**AIM OF THE TASK:** Exactly the lines from the start of the data below through the line containing "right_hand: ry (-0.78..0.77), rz" must be returned, and no others.

▬▬▬▬▬▬

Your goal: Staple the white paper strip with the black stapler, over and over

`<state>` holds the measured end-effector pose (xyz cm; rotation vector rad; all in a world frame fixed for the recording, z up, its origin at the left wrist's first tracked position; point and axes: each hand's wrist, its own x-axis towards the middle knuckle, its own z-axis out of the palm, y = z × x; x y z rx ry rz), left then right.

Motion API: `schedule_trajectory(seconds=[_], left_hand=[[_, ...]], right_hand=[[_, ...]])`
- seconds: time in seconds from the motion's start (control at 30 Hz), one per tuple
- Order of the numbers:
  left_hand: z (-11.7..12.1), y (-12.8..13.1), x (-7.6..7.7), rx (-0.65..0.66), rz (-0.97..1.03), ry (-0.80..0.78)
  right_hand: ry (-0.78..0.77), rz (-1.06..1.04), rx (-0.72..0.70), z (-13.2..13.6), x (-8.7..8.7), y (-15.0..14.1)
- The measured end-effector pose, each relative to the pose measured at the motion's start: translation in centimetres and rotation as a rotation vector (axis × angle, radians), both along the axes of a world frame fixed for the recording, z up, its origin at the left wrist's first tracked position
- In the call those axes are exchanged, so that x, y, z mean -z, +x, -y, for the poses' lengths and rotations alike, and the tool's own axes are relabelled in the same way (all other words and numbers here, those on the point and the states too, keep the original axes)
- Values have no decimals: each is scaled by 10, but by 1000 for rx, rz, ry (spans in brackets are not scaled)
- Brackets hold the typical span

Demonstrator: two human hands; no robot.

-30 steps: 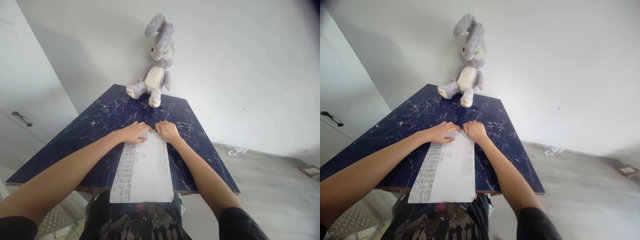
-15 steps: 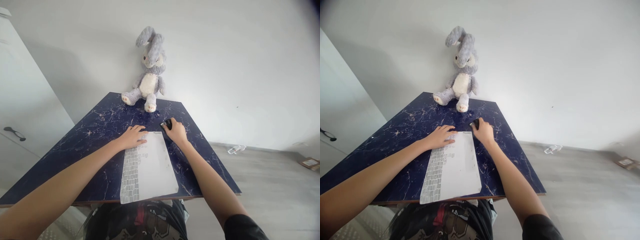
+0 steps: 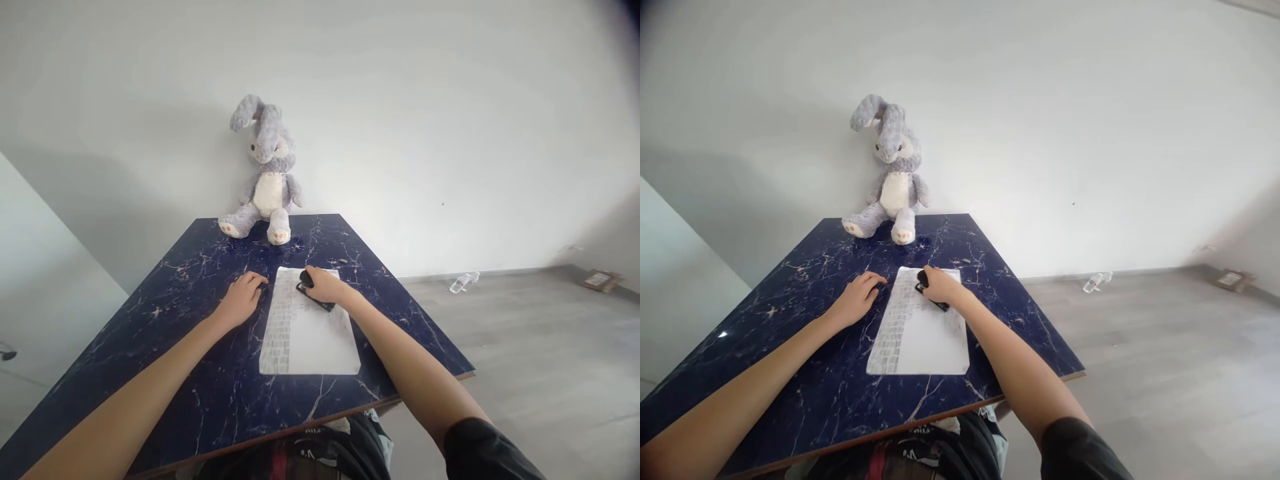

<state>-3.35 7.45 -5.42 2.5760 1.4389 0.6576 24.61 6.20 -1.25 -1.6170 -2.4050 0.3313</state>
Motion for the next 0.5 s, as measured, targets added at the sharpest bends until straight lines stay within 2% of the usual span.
schedule_trajectory(seconds=[0.07, 0.17, 0.27, 0.33, 0.4, 0.43, 0.5], left_hand=[[1, 0, 0, 6, 2, -2], [1, 0, -1, 23, -8, -12], [0, -1, -2, 21, 1, -21], [-1, -1, -1, 14, 13, -26], [-1, -1, 0, 18, 14, -27], [-1, -1, 0, 22, 13, -25], [-1, 0, 0, 23, 27, -11]], right_hand=[[-128, 23, 38, -3, -11, 27], [-306, -1, -33, -3, -26, 56], [-298, -134, -87, -11, -29, 74], [-165, -208, 53, -22, -21, 82], [13, -155, 223, -34, -5, 88], [63, -85, 253, -39, 5, 89], [59, 61, 201, -47, 24, 86]])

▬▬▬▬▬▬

**ANSWER:**
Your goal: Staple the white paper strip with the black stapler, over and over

`<state>` holds the measured end-effector pose (xyz cm; rotation vector rad; all in a world frame fixed for the recording, z up, its origin at the left wrist's first tracked position; point and axes: each hand's wrist, its own x-axis towards the middle knuckle, its own z-axis out of the palm, y = z × x; x y z rx ry rz), left then right.

Motion API: `schedule_trajectory(seconds=[_], left_hand=[[_, ...]], right_hand=[[_, ...]])`
- seconds: time in seconds from the motion's start (control at 30 Hz), one per tuple
- Order of the numbers:
  left_hand: z (-11.7..12.1), y (-12.8..13.1), x (-7.6..7.7), rx (-0.65..0.66), rz (-0.97..1.03), ry (-0.80..0.78)
  right_hand: ry (-0.78..0.77), rz (-1.06..1.04), rx (-0.72..0.70), z (-13.2..13.6), x (-8.7..8.7), y (-15.0..14.1)

The response to this exercise is done.